## Problem
Exactly the lines below from the line with "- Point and" through the line with "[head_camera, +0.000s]" must make up the answer, both ends included and pictures left out.
┌─ Information supplied
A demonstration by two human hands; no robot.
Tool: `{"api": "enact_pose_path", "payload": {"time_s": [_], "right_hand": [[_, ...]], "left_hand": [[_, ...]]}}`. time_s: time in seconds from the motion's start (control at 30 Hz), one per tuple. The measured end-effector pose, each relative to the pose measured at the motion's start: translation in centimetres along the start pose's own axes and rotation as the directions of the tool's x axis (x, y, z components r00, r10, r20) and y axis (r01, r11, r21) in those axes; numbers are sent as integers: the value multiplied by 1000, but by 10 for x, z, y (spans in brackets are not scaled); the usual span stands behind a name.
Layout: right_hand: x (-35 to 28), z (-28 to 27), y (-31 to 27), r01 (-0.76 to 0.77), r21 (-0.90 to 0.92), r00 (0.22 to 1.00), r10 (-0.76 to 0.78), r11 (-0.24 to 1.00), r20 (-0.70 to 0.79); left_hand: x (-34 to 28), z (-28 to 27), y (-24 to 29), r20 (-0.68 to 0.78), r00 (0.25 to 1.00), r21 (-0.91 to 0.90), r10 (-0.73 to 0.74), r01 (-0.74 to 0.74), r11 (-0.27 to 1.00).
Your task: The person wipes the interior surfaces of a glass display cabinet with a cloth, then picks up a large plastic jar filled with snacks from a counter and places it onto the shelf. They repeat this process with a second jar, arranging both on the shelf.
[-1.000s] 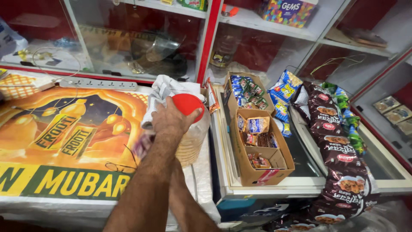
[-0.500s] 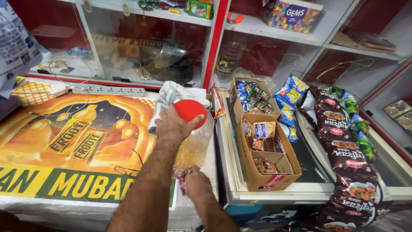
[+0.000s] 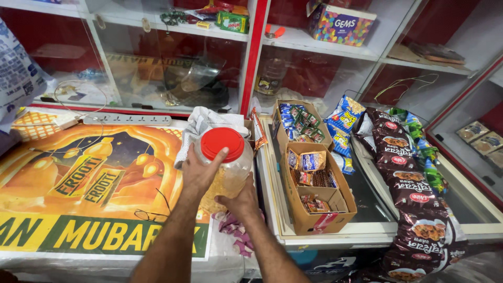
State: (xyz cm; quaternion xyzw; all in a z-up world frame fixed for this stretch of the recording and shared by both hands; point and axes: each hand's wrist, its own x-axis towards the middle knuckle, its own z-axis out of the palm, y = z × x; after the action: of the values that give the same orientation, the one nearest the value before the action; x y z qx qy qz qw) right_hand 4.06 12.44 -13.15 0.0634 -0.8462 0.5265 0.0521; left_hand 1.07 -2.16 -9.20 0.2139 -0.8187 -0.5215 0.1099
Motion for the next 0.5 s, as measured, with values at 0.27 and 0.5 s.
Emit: {"api": "enact_pose_path", "payload": {"time_s": [0.27, 0.5], "right_hand": [[5, -3, -19, 33, 1, 995, -33, 999, -90], [20, -43, -63, 206, -55, 961, -213, 977, -179]], "left_hand": [[-10, -9, -8, -152, 973, 24, 175, -173, 985], [-10, -36, 38, -193, 964, -151, 184, -215, 965]]}}
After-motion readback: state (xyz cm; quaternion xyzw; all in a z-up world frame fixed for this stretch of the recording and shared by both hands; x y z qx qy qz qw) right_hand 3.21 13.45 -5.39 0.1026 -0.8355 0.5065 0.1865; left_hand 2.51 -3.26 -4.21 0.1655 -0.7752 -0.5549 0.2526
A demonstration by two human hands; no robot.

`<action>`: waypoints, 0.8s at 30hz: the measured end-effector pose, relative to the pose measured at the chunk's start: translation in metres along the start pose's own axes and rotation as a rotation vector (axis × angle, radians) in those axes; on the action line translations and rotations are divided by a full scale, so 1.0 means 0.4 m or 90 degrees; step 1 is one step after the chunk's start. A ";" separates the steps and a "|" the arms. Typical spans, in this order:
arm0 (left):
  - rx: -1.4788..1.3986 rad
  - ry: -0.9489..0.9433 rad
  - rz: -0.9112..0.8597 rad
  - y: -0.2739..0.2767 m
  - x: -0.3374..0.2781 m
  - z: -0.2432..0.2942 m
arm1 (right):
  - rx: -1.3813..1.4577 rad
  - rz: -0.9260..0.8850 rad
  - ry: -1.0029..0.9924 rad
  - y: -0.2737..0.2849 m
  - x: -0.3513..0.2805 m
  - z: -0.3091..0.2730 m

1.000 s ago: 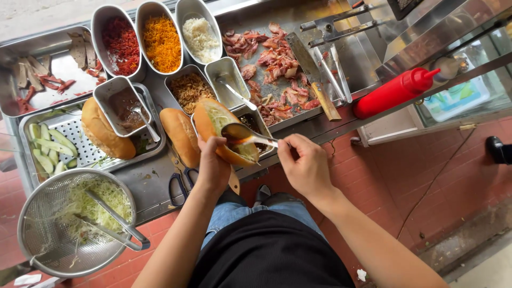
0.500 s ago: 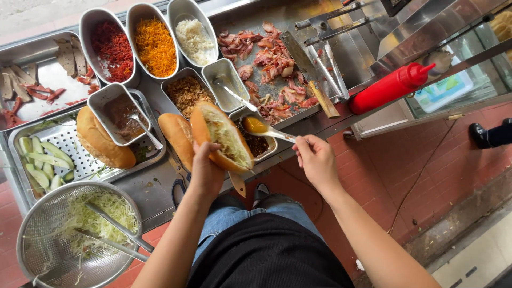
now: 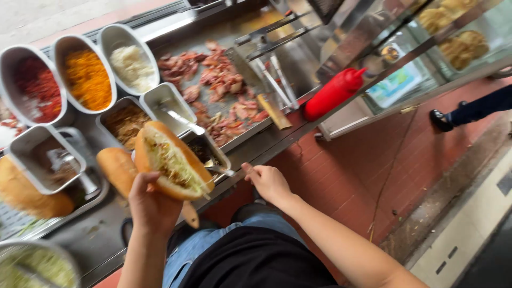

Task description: Preparing and assembly of Vietnamese sandwiches (banh mi) at a food stall.

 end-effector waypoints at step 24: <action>0.204 0.150 0.013 -0.299 0.174 -0.426 | 1.209 0.085 0.179 0.877 0.169 0.461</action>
Point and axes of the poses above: each hand's wrist, its own x-axis towards the middle knuckle, its own y-axis out of the back of the hand, z = x × y, the point moved 9 cm from there along x, towards the middle knuckle, and after that the axes turned 14 degrees about -z, right-handed, at the moved point
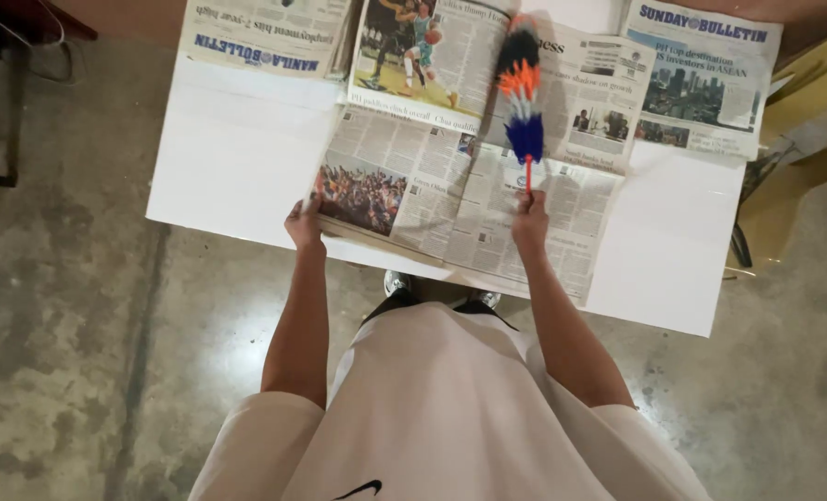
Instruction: The person is using a duster to clean individual pages of newspapers on a table.
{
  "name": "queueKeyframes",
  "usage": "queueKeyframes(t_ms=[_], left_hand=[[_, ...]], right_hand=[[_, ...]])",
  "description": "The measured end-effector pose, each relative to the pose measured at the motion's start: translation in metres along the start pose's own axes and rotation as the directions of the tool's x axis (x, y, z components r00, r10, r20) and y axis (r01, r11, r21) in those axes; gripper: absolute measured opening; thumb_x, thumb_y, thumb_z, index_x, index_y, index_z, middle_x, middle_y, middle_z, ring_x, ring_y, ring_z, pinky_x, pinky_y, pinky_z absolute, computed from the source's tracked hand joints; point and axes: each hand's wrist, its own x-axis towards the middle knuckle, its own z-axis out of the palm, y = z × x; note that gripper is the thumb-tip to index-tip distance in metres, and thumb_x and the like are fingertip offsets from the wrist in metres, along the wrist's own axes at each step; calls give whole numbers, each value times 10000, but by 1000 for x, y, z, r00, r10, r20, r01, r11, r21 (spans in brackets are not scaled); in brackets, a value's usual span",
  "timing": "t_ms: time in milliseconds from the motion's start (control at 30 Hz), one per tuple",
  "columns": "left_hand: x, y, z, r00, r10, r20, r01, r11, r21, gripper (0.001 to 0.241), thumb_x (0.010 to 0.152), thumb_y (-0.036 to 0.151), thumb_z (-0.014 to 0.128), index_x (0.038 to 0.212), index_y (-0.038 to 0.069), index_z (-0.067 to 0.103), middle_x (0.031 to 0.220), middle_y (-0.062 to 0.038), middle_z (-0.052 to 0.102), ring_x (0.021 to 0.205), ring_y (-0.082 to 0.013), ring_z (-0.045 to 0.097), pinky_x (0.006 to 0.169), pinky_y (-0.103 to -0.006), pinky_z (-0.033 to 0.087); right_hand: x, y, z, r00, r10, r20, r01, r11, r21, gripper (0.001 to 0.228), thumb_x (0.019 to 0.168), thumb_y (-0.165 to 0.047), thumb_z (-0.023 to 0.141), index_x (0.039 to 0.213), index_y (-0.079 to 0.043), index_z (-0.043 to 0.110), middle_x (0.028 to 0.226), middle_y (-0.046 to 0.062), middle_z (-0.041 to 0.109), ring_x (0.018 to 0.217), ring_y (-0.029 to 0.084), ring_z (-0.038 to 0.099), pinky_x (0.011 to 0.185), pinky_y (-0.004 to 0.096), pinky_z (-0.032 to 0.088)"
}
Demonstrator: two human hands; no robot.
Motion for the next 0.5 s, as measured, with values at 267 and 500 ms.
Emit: queueKeyframes(t_ms=[267, 500], left_hand=[[34, 10, -43, 984, 140, 110, -146, 275, 950, 235, 726, 456, 872, 915, 344, 789, 802, 68, 753, 838, -249, 749, 754, -385, 586], [-65, 98, 45, 717, 352, 601, -686, 204, 699, 296, 796, 119, 778, 1081, 82, 706, 1139, -176, 633, 1029, -504, 655, 885, -593, 580]], right_hand=[[32, 4, -6, 977, 23, 213, -114, 896, 429, 155, 1091, -214, 487, 1082, -113, 604, 973, 114, 710, 655, 247, 711, 441, 370, 629], [48, 3, 14, 855, -389, 344, 358, 921, 153, 190, 1025, -329, 694, 1125, -175, 744, 848, 111, 715, 708, 253, 718, 613, 399, 611]])
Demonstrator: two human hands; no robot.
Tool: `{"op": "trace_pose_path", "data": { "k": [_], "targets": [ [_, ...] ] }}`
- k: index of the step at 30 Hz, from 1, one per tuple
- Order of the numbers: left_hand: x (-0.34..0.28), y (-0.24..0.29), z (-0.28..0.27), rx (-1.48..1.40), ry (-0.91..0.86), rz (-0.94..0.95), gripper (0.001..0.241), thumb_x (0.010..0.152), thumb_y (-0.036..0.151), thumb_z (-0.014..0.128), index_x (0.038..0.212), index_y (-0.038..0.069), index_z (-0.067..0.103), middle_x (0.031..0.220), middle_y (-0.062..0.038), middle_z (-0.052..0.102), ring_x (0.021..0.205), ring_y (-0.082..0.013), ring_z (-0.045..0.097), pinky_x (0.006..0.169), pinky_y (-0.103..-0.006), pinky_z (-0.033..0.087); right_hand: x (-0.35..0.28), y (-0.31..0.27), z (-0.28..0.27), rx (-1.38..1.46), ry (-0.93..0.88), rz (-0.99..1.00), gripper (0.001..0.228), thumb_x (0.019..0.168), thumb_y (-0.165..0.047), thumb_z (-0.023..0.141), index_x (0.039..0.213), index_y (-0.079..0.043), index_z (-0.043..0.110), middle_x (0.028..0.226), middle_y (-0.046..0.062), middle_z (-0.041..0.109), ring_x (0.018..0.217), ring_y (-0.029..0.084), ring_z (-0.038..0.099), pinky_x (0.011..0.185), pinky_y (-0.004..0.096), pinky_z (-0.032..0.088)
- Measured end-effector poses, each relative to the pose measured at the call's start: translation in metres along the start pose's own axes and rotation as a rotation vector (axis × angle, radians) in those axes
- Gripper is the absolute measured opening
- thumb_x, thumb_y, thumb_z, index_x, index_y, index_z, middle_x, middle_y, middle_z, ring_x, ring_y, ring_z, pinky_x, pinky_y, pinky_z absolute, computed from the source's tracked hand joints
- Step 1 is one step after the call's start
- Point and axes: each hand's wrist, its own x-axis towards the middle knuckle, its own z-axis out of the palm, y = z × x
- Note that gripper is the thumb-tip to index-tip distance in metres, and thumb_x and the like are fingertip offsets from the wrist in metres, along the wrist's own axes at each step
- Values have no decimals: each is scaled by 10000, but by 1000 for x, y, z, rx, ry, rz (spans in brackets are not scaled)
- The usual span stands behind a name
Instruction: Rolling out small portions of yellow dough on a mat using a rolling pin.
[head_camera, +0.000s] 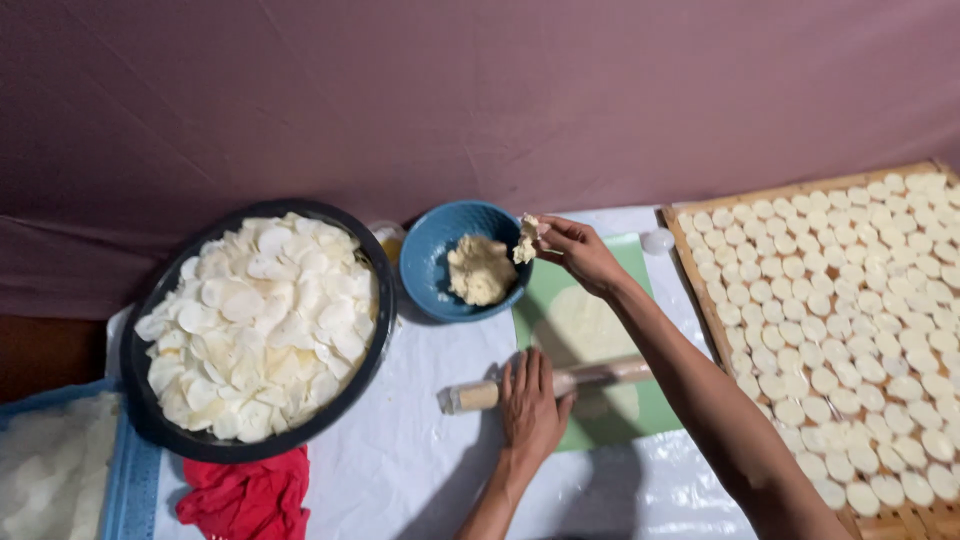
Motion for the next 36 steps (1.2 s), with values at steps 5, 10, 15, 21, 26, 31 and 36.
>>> {"op": "trace_pose_path", "data": {
  "k": [5, 10, 15, 21, 26, 31, 36],
  "targets": [
    [12, -6, -10, 21, 2, 4, 735, 864, 455, 757, 1388, -12, 540, 1417, -219, 553, 1361, -359, 513, 1191, -531, 284, -115, 5, -8, -72, 289, -9, 287, 984, -111, 688, 1253, -14, 713, 1079, 123, 712, 980, 233, 690, 994, 530, 560],
    [21, -30, 4, -89, 7, 23, 608, 835, 458, 789, 1280, 67, 652, 1280, -153, 616, 1201, -325, 609, 1023, -464, 462, -201, 57, -34, 4, 481, 8, 292, 946, -11, 704, 1226, 65, 666, 915, 125, 674, 870, 229, 691, 892, 422, 612],
    [21, -53, 7, -28, -236, 9, 588, 734, 390, 870, 1253, 196, 672, 1084, 7, 588, 1041, -215, 601, 887, -399, 498, -244, 83, -41, 23, 666, 49, 258, 941, -43, 744, 1165, 57, 665, 934, 152, 713, 875, 222, 697, 906, 403, 601],
    [11, -42, -24, -51, -155, 69, 494, 818, 367, 814, 1192, 114, 614, 1023, -41, 573, 1004, -248, 586, 886, -407, 481, -244, 118, -87, -107, 915, -82, 260, 1063, -161, 645, 1208, 45, 706, 918, 153, 672, 827, 195, 625, 779, 321, 556],
    [18, -35, -72, -178, -118, -66, 427, 923, 365, 740, 1201, 69, 609, 1024, -92, 602, 1012, -301, 615, 883, -430, 492, -215, 89, -90, -410, 886, -16, 222, 993, -181, 707, 1171, -61, 768, 1058, 164, 745, 940, 291, 702, 862, 419, 577],
    [16, -28, -84, -231, -122, -129, 425, 984, 362, 681, 1229, 21, 612, 1031, -131, 614, 1017, -319, 626, 901, -435, 493, -182, 104, -108, -794, 840, -27, 289, 852, -195, 811, 1095, -57, 740, 965, 151, 767, 947, 390, 739, 831, 481, 577],
    [14, -17, -67, -224, -138, -98, 461, 941, 376, 722, 1225, 28, 616, 1037, -134, 635, 1026, -348, 642, 899, -453, 504, -189, 121, -119, -1035, 760, 38, 303, 1037, -371, 603, 1057, -144, 802, 972, 129, 734, 928, 337, 716, 839, 448, 568]
  ]
}}
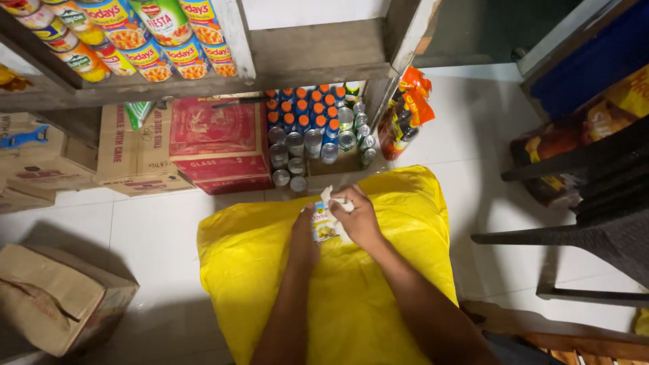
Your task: Cleaning a can of condensed milk with a white cloth.
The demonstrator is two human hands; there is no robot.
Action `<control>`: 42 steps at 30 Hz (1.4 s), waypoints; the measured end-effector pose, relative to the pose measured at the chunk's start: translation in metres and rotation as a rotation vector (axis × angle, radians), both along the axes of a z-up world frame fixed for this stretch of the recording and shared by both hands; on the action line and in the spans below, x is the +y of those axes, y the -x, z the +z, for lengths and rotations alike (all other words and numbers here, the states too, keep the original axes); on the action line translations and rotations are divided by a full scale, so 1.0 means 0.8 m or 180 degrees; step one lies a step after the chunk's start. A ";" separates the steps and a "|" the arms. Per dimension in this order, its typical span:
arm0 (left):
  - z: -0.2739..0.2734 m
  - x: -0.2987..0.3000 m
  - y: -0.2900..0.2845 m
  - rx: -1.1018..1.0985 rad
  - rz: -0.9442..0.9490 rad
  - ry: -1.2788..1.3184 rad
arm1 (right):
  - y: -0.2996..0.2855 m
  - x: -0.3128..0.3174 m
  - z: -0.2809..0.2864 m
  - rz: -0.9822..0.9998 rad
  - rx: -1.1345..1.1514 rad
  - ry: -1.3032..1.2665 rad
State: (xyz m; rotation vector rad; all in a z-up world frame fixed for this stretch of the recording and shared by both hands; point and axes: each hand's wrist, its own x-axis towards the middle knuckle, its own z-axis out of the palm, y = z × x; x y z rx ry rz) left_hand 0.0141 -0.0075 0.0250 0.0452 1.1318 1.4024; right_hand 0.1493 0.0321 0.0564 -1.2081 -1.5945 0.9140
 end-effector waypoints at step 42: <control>0.003 -0.007 -0.015 0.0277 -0.0630 -0.0247 | -0.011 0.020 0.026 -0.0675 -0.0044 0.0414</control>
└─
## Completed exercise
- Point and axes: each hand's wrist, its own x-axis towards the middle knuckle, its own z-axis out of the palm, y = z × x
- Note that gripper is the thumb-tip to index-tip distance in metres, and thumb_x and the like are fingertip offsets from the wrist in metres, along the wrist's own axes at each step
- Values have no decimals: each is scaled by 10000, but by 1000 for x, y, z, rx, ry, rz (spans in brackets are not scaled)
- The usual span stands behind a name
Instruction: Rolling out small portions of yellow dough on a mat using a rolling pin.
[head_camera, +0.000s] 

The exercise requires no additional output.